Le travail m’a tué – Grégory Mardon – Hubert Prolongeau – Arnaud Delalande – Ed. Futuropolis

© H. Mardon, H. Prolongeau, A. Delalande/ Futuropolis – En librairie de 5 juin 2019

Ce récit bouleversant, issu d’un témoignage, est à mettre en perspective avec le procès actuel du patron d’une grande entreprise et de quelques-uns de ses cadres, accusés de harcèlement organisé. Il fait suite à un livre co-écrit par Hubert Prolongeau et Paul Moreira, Travailler à en mourir (Flammarion, oct. 2009).

Madame Perez et son avocate patientent dans la salle du tribunal des Affaires de Sécurité Sociale. Une plainte l’oppose à une grande entreprise pour harcèlement organisationnel. Ni l’une ni l’autre n’osent espérer que justice soit rendue.

Tout avait pourtant bien commencé. Carlos Perez, fils d’ouvriers venus d’Espagne, centralien brillant, est comme son père, un passionné de voitures. C’est tout naturellement chez un grand constructeur automobile qu’il postule pour son premier emploi, en 1988. Cinq ans plus tard, fort d’avoir sorti, avec son équipe, un nouveau modèle prestigieux, il passe chef d’atelier.

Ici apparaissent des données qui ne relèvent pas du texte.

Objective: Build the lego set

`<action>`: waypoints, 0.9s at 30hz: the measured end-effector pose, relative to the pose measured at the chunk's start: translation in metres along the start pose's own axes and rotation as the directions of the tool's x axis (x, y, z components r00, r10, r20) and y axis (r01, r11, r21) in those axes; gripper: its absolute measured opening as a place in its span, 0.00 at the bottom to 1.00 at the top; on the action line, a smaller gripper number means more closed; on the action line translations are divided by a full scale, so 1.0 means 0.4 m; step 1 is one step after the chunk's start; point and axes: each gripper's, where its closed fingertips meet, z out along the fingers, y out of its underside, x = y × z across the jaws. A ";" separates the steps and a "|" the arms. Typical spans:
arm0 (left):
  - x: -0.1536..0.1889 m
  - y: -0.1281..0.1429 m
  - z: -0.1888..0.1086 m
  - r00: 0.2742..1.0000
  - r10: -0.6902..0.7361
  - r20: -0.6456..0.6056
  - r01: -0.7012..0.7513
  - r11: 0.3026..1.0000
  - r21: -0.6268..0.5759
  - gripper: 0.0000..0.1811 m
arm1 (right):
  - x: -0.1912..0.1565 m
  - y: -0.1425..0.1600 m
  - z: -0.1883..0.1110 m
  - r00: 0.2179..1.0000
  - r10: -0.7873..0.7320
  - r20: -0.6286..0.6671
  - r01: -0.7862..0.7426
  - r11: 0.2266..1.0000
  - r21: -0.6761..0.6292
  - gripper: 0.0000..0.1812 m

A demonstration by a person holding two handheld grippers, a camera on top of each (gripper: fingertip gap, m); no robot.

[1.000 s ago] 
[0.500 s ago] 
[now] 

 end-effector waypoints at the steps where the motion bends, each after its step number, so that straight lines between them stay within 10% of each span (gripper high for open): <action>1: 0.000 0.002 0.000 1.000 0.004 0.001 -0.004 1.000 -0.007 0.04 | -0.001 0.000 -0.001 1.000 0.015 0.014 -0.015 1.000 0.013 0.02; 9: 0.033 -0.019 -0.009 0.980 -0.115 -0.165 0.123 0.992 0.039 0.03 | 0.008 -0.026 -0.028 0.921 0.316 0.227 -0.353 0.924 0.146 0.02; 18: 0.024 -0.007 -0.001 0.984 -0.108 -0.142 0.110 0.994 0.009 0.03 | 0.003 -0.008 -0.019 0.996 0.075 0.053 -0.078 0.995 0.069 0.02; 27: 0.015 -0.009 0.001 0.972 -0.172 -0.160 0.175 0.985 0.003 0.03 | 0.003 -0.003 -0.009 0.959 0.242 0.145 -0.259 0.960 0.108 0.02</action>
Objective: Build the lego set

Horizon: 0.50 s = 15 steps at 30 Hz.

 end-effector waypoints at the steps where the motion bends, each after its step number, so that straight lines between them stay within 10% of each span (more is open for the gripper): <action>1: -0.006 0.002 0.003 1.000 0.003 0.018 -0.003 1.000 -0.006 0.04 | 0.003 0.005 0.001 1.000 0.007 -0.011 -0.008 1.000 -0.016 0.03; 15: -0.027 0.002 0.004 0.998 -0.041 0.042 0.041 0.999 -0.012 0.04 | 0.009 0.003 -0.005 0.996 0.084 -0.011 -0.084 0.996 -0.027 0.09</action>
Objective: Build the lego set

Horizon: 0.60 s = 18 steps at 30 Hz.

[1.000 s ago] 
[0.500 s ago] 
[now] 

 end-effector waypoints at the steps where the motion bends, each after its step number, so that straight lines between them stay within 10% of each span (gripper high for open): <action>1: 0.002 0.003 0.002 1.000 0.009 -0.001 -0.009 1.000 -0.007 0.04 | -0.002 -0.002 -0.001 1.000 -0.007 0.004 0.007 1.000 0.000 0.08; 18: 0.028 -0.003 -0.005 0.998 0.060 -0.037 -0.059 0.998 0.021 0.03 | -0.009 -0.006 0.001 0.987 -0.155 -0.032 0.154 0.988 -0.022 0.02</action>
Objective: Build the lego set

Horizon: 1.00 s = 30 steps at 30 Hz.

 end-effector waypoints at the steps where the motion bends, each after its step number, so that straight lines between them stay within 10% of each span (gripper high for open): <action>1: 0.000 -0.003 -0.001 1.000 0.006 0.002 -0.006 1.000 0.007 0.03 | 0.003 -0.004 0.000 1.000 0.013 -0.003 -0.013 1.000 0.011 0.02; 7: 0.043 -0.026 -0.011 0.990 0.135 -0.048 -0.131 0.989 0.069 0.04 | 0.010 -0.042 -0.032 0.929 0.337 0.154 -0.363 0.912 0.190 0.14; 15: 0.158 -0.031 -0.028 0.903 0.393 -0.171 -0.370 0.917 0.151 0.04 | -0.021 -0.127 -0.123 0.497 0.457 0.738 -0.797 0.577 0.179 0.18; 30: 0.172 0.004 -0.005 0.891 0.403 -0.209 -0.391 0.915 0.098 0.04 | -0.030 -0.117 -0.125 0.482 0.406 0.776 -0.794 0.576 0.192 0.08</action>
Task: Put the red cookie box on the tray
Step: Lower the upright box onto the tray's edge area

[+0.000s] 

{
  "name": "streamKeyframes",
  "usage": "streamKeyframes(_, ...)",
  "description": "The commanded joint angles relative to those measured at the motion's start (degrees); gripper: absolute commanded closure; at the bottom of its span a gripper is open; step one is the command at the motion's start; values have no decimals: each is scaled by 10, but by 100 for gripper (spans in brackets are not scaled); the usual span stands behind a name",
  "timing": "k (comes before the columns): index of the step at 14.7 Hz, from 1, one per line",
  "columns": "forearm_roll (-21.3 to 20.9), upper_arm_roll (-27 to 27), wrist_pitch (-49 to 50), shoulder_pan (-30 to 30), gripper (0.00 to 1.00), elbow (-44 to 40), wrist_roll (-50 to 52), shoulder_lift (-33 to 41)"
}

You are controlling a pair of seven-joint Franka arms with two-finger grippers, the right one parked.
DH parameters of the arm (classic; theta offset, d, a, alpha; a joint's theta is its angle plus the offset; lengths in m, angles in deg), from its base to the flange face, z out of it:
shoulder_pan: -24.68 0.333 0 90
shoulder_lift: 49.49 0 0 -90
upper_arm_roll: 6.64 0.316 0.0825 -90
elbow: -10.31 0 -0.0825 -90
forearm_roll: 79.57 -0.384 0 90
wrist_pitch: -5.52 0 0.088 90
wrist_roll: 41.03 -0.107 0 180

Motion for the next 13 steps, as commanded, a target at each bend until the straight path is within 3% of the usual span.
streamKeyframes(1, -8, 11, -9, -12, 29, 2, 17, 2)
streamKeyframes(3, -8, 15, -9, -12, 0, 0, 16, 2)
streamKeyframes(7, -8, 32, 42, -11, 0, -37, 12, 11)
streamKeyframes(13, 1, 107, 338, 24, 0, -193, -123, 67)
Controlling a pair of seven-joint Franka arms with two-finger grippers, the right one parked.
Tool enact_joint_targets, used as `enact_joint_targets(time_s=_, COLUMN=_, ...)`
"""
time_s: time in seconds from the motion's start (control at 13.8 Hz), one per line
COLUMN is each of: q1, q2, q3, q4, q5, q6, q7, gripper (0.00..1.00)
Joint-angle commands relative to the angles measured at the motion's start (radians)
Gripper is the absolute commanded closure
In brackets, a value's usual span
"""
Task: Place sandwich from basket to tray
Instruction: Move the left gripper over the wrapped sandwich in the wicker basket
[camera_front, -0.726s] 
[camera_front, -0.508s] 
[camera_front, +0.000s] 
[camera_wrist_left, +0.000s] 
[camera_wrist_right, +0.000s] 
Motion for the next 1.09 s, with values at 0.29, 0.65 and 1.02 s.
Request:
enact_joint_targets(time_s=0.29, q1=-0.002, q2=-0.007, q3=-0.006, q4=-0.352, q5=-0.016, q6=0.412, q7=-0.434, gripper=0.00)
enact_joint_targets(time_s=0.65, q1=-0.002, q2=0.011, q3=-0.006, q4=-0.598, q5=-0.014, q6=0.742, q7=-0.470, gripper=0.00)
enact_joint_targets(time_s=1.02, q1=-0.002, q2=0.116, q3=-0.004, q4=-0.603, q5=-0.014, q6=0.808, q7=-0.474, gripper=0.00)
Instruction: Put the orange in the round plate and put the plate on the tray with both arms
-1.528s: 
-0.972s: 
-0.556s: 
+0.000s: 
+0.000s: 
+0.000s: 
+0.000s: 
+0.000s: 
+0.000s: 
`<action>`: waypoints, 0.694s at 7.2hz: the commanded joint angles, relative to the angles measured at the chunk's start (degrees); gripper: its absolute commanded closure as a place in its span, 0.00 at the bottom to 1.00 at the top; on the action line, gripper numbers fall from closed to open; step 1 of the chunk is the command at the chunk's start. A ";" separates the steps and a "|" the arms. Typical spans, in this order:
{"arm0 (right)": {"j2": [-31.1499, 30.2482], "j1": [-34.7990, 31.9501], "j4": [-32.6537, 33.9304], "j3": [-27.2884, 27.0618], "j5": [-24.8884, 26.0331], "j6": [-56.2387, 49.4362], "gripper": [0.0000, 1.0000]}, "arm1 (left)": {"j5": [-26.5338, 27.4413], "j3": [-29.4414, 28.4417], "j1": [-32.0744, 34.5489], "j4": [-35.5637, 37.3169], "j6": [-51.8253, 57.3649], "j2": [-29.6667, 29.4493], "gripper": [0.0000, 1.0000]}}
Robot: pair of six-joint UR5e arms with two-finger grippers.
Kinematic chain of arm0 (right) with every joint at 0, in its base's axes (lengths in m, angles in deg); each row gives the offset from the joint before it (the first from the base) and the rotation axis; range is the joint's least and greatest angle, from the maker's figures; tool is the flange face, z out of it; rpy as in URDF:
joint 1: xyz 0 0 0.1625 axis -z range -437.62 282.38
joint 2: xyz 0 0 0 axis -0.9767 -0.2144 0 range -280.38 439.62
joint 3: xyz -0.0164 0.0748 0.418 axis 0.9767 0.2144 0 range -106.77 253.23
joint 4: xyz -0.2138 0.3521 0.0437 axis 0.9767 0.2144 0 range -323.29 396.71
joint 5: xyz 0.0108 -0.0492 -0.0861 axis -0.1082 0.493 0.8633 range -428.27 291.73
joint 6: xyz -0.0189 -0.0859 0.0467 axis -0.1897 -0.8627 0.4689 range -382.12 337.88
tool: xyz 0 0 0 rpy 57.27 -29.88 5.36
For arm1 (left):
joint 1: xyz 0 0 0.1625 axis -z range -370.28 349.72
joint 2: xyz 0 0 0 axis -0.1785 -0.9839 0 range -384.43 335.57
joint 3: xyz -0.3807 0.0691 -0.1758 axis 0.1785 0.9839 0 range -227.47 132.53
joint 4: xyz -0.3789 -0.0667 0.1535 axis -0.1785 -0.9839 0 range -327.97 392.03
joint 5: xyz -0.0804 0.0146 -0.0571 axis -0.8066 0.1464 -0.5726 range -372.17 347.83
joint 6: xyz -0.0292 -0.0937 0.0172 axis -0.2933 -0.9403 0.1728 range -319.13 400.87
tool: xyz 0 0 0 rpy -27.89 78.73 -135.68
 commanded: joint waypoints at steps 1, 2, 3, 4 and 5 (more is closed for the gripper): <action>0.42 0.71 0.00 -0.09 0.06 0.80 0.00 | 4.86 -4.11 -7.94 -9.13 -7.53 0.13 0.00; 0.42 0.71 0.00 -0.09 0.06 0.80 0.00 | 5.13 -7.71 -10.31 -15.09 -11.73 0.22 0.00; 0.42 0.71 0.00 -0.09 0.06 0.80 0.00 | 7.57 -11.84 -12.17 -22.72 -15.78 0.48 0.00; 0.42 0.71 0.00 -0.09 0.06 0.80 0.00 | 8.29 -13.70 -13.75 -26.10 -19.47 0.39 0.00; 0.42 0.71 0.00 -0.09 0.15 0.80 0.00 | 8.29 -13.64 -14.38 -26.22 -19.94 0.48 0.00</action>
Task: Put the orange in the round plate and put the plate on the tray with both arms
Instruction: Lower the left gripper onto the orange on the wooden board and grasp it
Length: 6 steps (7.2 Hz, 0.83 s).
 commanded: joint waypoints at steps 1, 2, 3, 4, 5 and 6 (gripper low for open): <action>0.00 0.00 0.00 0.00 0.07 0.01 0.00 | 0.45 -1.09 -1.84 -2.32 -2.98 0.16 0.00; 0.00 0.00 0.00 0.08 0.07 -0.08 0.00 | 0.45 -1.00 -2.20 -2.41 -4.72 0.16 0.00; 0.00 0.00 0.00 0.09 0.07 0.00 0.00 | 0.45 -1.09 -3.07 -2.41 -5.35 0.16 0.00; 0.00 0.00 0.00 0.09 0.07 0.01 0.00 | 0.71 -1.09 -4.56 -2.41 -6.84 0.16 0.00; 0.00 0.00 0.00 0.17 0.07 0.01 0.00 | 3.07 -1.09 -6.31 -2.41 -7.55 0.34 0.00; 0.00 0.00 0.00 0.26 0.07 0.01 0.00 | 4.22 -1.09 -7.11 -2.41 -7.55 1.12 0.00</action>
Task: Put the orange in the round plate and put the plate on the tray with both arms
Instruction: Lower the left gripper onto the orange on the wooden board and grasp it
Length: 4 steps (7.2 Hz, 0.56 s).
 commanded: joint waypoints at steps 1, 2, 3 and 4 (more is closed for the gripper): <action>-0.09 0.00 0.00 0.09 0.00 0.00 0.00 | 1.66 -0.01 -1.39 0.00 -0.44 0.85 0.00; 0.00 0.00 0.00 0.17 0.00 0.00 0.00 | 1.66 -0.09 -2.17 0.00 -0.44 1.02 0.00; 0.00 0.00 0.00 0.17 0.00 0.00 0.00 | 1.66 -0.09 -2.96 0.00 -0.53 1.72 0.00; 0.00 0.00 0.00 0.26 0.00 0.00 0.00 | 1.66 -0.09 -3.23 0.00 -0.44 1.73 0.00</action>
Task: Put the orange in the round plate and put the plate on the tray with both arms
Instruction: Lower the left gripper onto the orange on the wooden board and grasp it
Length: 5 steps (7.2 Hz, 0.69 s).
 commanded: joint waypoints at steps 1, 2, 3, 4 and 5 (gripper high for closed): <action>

Dans la foulée il épouse Françoise, une institutrice.

Carlos a le profil du « bon » travailleur que s’arrachent les entreprises : intelligent, efficace, consciencieux, impliqué dans son travail, soucieux de l’équipe comme de la hiérarchie. Mais s’investir sans compter peut aussi être une situation à hauts risques…

Y-a-t-il eu un premier grain de sable ? Un facteur déclenchant ? Au vu de ce témoignage, on a plutôt le sentiment qu’un enchaînement d’évènements a progressivement fait glisser Carlos dans une spirale infernale, dont il ne se sortira pas.

Un transfert de l’atelier dans un nouveau lieu, ce n’est pas la mer à boire, sauf qu’au moment où l’on devient père de famille, cela entraîne deux heures supplémentaires de trajet quotidien. Et puisqu’on est dans un nouveau local, il faut innover sur le plan des espaces de travail : un plateau, c’est les chefs parmi les ouvriers, les communications sans perte de temps en déplacements. La voilà la modernité, la transparence ! Le bruit, les allées et venues permanentes, l’auto-contrôle, les difficultés de concentration et de réflexion ne comptent pour rien. D’autant que les ateliers étant maintenant séparés du centre technique, on ne voit plus ce qu’on fait, et c’est autant en perte de sens de son travail. Et puis, au diable la vieille école, il faut intégrer les nouvelles panoplies managériales : management par objectifs, objectifs individualisés, entretiens d’évaluation, réorganisation… Le tout sans augmentation de salaire ni promotion, le licenciement restant une menace à ne pas négliger.

Carlos essaie de s’adapter et construit un fragile équilibre entre famille et travail. Mais dans le secteur automobile, la concurrence se fait plus rude, alors arrivent les « cost killers », ces managers qui « tuent les coûts », et parfois les humains avec.

Un collègue de la vieille école lui a pourtant glissé ce conseil judicieux : « Tu aurais la vie plus cool si de temps en temps tu t’en foutais un peu… »

La suite, nous l’avons bien trop souvent entendu aux informations : de réorganisations en réorganisations, de nouveaux logiciels en nouveaux logiciels, de déplacements en déplacements, l’accumulation des tensions, l’excès de travail, les crises conjugales… Un conflit avec sa hiérarchie, et c’est la dernière vague qui fait s’écrouler la falaise.

Rien ne fera revenir Carlos, mais il arrive que justice soit faite.

La narration linéaire nous fait suivre pas à pas la lente descente aux enfers de Carlos et de son épouse. Les dessins au trait noir, épais, sont réalistes. Ils sont parfois assortis de couleurs froides : bleu, violet, gris, blanc… Et de quelques éclaircies bleu ciel lors des moments heureux, ou bien d’un rouge violent lors de l’ultime conflit qui oppose Carlos à sa chef.

Le court texte qui suit la BD, propose une analyse de ce courant gestionnaire apparu dans les années 90, et de ses conséquences. Il se termine sur la note optimiste qu’apporte la mise en place encore balbutiante du « management libéré », afin que le travail cesse d’être meurtrier.